Allocating all these page tables to install uffd-wp flags is also one of the
things I actually dislike about the new approach just to get more precision.
My take is that this is unavoidable if we need the accuracy. More below.
I wondered if it could be avoided, but my brain started to hurt. Just an
idea how to eventually avoid it:
We can catch access to these virtual memory that are not populated using
UFFD_MISSING mode. When installing a zeropage, we could set the uffd-wp bit.
Good point. :)
But we don't want to mix in the missing mode I guess. But maybe we could use
a similar approach for the uffd-wp async mode? Something like the following.

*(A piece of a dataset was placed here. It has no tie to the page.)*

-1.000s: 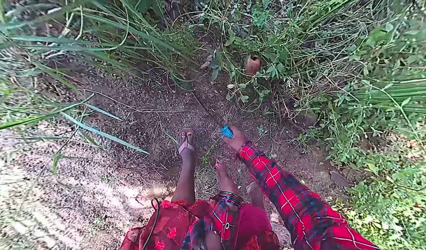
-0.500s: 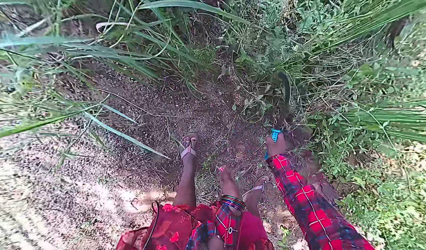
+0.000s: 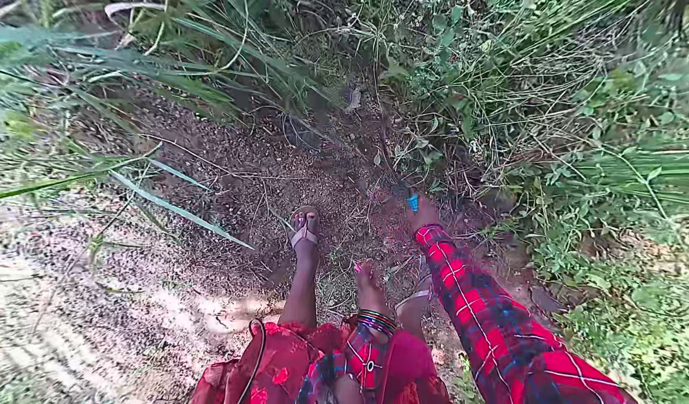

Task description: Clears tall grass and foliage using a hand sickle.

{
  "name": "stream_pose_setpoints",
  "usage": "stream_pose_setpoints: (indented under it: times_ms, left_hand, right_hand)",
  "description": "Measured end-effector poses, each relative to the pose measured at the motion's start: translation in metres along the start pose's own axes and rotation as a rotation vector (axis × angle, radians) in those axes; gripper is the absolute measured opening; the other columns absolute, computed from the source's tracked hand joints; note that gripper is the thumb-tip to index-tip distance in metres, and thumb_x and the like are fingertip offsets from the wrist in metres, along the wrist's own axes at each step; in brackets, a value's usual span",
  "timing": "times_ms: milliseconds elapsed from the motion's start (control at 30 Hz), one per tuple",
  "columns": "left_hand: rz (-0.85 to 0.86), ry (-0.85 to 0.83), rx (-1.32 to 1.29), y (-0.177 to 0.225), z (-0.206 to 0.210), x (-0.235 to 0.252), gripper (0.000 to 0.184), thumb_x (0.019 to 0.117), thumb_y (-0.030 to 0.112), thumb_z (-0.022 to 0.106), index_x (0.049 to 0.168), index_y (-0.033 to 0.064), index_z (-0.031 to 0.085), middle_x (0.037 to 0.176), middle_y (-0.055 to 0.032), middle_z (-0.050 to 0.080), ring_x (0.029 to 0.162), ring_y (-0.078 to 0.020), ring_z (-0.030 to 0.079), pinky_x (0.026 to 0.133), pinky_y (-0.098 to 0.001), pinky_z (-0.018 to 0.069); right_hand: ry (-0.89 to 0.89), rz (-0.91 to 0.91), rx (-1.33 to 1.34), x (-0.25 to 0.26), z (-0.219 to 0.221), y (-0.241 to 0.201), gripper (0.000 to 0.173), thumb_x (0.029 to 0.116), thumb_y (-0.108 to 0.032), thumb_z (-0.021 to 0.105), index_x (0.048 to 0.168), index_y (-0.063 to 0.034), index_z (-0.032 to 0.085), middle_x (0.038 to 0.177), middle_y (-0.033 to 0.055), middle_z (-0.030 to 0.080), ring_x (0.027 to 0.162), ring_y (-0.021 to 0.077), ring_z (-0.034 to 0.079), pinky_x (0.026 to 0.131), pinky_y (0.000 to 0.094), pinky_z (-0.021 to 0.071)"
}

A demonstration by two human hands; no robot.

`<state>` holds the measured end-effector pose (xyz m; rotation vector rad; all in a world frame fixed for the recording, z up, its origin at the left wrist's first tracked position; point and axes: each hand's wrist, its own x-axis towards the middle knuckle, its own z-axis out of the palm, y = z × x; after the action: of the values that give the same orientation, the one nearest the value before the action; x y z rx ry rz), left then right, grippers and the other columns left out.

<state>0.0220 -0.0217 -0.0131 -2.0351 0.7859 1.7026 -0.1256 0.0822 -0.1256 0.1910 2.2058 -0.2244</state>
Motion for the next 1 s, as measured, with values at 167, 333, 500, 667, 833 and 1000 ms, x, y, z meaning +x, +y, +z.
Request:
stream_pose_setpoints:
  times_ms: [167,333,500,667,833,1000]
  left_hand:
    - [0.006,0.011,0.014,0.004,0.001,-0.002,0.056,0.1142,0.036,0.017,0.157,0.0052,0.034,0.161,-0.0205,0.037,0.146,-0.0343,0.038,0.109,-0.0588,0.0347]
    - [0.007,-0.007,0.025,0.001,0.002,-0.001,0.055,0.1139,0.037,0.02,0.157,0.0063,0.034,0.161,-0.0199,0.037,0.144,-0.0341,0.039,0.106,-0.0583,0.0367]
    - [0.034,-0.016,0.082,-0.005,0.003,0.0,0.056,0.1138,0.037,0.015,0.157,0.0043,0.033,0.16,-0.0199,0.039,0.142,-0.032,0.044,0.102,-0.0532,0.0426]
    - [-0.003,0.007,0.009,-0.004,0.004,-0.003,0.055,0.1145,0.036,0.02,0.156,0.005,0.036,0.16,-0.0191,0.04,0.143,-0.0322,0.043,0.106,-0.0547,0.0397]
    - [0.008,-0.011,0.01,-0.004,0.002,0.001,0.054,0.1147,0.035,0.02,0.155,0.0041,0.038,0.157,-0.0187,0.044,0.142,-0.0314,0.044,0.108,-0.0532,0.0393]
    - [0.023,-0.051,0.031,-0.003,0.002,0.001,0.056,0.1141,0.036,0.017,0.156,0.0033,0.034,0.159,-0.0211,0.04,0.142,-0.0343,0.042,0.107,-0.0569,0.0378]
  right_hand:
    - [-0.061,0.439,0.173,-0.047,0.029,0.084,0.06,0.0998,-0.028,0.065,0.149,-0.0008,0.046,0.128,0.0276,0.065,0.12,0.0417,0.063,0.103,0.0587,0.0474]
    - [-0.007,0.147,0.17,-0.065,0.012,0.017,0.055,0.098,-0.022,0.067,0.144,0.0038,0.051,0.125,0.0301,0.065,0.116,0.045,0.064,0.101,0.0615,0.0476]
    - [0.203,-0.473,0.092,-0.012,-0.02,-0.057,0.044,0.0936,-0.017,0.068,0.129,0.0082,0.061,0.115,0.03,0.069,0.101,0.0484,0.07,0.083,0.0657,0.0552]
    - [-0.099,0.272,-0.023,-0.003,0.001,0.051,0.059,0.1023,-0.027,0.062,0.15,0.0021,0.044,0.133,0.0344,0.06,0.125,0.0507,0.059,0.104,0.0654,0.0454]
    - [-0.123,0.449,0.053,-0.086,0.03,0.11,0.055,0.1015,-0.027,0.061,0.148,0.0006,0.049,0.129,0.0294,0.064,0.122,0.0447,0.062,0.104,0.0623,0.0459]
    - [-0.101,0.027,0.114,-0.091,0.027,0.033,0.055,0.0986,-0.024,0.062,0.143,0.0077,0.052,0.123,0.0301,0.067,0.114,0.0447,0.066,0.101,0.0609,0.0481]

We'd want another mode(s?) for that, in addition to _ASYNC mode:
(a) When we hit an unpopulated PTE using read-access, we map a fresh page
(e.g., zeropage) and set the uffd-wp bit. This will make sure that the next
write access triggers uffd-wp.
(b) When we hit an unpopulated PTE using write-access, we only map a fresh
page (not setting the bit). We would want to trigger uffd-wp in !_ASYNC mode
Not setting uffd-wp bit sounds dangerous here. What if right after the
pgtable pte got setup then another thread writting to it? I think it's
data loss.
after that. In _ASYNC mode, all is good.
IIUC you're suggesting to have a new vma flag (or VM_UFFD_WP + some other
feature bit, which is fundamentally similar to a new vma flag) to show that
"when register uffd-wp on this region, protection starts right away". Then
it's not pte based, and we don't have problem on pgtable populations
either.
True, but it goes back to why we need pte markers. It has the accuracy,
alongside with the trade off of using the pgtables.
Without pte markers and uffd-wp bits everywhere, how do we tell "this pte
is none" or "even if this pte is none, it has been written before but just
got zapped, so we don't need to notify again"?
Fair enough, I won't interfere. The natural way for me to tackle this would
be to try fixing soft-dirty instead, or handle the details on how soft-dirty
is implemented internally: not exposing to user space that we are using
uffd-wp under the hood, for example.
Maybe that would be a reasonable approach? Handle this all internally if
possible, and remove the old soft-dirty infrastructure once it's working.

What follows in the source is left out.